■ EXERCISE BRIEF
Quote the material below exactly as written, from the first line to the line that holds "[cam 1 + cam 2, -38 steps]", endpoints included.
■ ■ ■
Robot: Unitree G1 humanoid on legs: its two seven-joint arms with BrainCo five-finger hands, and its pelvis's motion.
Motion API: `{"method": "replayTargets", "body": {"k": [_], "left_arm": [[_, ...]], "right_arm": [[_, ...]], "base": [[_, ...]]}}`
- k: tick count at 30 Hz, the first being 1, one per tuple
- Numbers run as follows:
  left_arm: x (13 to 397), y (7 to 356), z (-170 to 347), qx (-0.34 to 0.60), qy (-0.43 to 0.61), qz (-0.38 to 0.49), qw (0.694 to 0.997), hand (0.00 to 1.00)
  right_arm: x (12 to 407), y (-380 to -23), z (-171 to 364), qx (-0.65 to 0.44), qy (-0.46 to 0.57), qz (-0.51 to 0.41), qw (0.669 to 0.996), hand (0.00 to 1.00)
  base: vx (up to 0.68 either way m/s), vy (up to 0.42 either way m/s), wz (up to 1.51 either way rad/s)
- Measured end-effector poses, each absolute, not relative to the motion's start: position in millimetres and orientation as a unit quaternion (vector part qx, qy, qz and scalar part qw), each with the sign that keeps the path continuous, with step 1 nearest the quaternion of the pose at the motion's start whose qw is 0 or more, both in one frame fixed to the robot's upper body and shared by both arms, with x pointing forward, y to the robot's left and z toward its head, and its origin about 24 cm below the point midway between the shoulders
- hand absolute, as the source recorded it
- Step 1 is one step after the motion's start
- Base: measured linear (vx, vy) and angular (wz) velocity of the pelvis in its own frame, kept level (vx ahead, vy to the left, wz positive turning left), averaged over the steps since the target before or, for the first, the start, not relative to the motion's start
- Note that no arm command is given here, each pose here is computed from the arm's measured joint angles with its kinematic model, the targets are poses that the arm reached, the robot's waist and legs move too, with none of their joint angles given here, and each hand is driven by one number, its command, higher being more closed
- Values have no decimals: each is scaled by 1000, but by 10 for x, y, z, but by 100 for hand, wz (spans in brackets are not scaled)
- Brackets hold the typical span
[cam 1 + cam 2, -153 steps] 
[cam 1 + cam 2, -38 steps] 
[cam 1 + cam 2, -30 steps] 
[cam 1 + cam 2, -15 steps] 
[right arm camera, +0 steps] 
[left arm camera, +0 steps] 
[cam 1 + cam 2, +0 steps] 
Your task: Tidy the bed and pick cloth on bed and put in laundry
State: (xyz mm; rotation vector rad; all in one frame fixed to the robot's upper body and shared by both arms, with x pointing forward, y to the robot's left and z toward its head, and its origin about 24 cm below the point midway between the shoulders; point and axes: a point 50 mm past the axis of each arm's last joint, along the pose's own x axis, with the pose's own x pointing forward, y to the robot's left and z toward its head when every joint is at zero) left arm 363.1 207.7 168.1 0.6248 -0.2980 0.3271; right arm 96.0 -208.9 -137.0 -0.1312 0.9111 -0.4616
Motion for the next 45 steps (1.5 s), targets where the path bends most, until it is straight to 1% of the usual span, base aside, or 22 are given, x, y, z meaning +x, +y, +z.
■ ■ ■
■ WRITTEN RESPONSE
Robot: Unitree G1 humanoid on legs: its two seven-joint arms with BrainCo five-finger hands, and its pelvis's motion.
Motion API: `{"method": "replayTargets", "body": {"k": [_], "left_arm": [[_, ...]], "right_arm": [[_, ...]], "base": [[_, ...]]}}`
- k: tick count at 30 Hz, the first being 1, one per tuple
- Numbers run as follows:
  left_arm: x (13 to 397), y (7 to 356), z (-170 to 347), qx (-0.34 to 0.60), qy (-0.43 to 0.61), qz (-0.38 to 0.49), qw (0.694 to 0.997), hand (0.00 to 1.00)
  right_arm: x (12 to 407), y (-380 to -23), z (-171 to 364), qx (-0.65 to 0.44), qy (-0.46 to 0.57), qz (-0.51 to 0.41), qw (0.669 to 0.996), hand (0.00 to 1.00)
  base: vx (up to 0.68 either way m/s), vy (up to 0.42 either way m/s), wz (up to 1.51 either way rad/s)
- Measured end-effector poses, each absolute, not relative to the motion's start: position in millimetres and orientation as a unit quaternion (vector part qx, qy, qz and scalar part qw), each with the sign that keeps the path continuous, with step 1 nearest the quaternion of the pose at the motion's start whose qw is 0 or more, both in one frame fixed to the robot's upper body and shared by both arms, with x pointing forward, y to the robot's left and z toward its head, and its origin about 24 cm below the point midway between the shoulders
- hand absolute, as the source recorded it
- Step 1 is one step after the motion's start
- Base: measured linear (vx, vy) and angular (wz) velocity of the pelvis in its own frame, kept level (vx ahead, vy to the left, wz positive turning left), averaged over the steps since the target before or, for the first, the start, not relative to the motion's start
- Note that no arm command is given here, each pose here is computed from the arm's measured joint angles with its kinematic model, the targets are poses that the arm reached, the robot's waist and legs move too, with none of their joint angles given here, and each hand is driven by one number, its command, higher being more closed
- Values have no decimals: each is scaled by 1000, but by 10 for x, y, z, but by 100 for hand, wz (spans in brackets are not scaled)
- Brackets hold the typical span
[cam 1 + cam 2, -153 steps] 
[cam 1 + cam 2, -38 steps] 

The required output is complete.